Gingrich also said he favours a Republican move in Congress tying approval of the pipeline to a payroll tax cut extension that Democrats have been pleading for.

"And the president of the United States cannot figure out that it is - I'm using mild words here - utterly irrational to say, 'I'm now going to veto a middle-class tax cut to protect left-wing environmental extremists in San Francisco, so that we're going to kill American jobs, weaken American energy, make us more vulnerable to the Iranians, and do so in a way that makes no sense to any normal, rational American,'" he said.

The audience erupted in loud applause.

"You want to look like you're totally out of touch with the American people, be my guest. We're not backing down," he added.

Environmental activists, including some Hollywood celebrities, have lobbied hard to stop the pipeline, which they say encourages development of so-called dirty oil from Alberta.

Republican candidate Michele Bachmann blasted Obama in the debate for what she said was a political move, nothing more.

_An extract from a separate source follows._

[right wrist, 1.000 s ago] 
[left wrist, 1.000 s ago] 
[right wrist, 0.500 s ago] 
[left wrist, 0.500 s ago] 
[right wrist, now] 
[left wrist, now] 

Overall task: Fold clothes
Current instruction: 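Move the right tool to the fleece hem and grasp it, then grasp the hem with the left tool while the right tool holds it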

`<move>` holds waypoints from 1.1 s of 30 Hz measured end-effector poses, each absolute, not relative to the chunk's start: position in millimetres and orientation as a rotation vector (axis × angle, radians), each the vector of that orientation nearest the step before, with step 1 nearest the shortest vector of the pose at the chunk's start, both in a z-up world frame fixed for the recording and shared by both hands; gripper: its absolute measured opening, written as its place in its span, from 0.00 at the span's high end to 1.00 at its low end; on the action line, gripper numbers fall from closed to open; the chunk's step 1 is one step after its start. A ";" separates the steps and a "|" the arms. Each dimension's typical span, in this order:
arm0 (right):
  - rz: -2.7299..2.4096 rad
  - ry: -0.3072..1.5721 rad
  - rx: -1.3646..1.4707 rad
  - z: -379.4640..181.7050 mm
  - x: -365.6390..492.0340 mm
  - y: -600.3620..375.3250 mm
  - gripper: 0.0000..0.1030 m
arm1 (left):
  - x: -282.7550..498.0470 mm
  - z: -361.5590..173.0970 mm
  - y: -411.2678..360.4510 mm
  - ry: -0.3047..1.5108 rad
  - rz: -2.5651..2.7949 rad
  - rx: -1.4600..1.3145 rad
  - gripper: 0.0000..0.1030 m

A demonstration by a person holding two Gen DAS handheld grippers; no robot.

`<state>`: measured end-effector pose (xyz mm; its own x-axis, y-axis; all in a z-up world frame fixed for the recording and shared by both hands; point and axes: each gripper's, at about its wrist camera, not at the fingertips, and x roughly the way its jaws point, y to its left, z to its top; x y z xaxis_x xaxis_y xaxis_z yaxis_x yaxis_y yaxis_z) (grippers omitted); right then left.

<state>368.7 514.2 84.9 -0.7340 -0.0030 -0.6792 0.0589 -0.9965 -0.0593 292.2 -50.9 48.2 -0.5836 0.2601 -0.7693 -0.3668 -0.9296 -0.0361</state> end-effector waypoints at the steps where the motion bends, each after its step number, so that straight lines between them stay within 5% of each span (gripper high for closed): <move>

"His entire calculus was based upon his re-election effort, because quite frankly, the radical environmentalists said to President Obama, you pass Keystone, we're not going to do your volunteer door-to-door work," Bachmann said, referring to speculation the White House's delay of the project was spurred on by key financial backers and campaign volunteers who opposed the project.

"This pipeline is one that would have brought at least 20,000 jobs, at least $6.5 billion worth of economic activity," Bachmann added. "If I was president of the United States, I wouldn't have taken the decision that President Obama did."

A decision on Keystone is now expected sometime in 2013. TransCanada, the company proposing the pipeline, and the state of Nebraska have reached agreement on a new route that avoids a sensitive aquifer and drinking water source.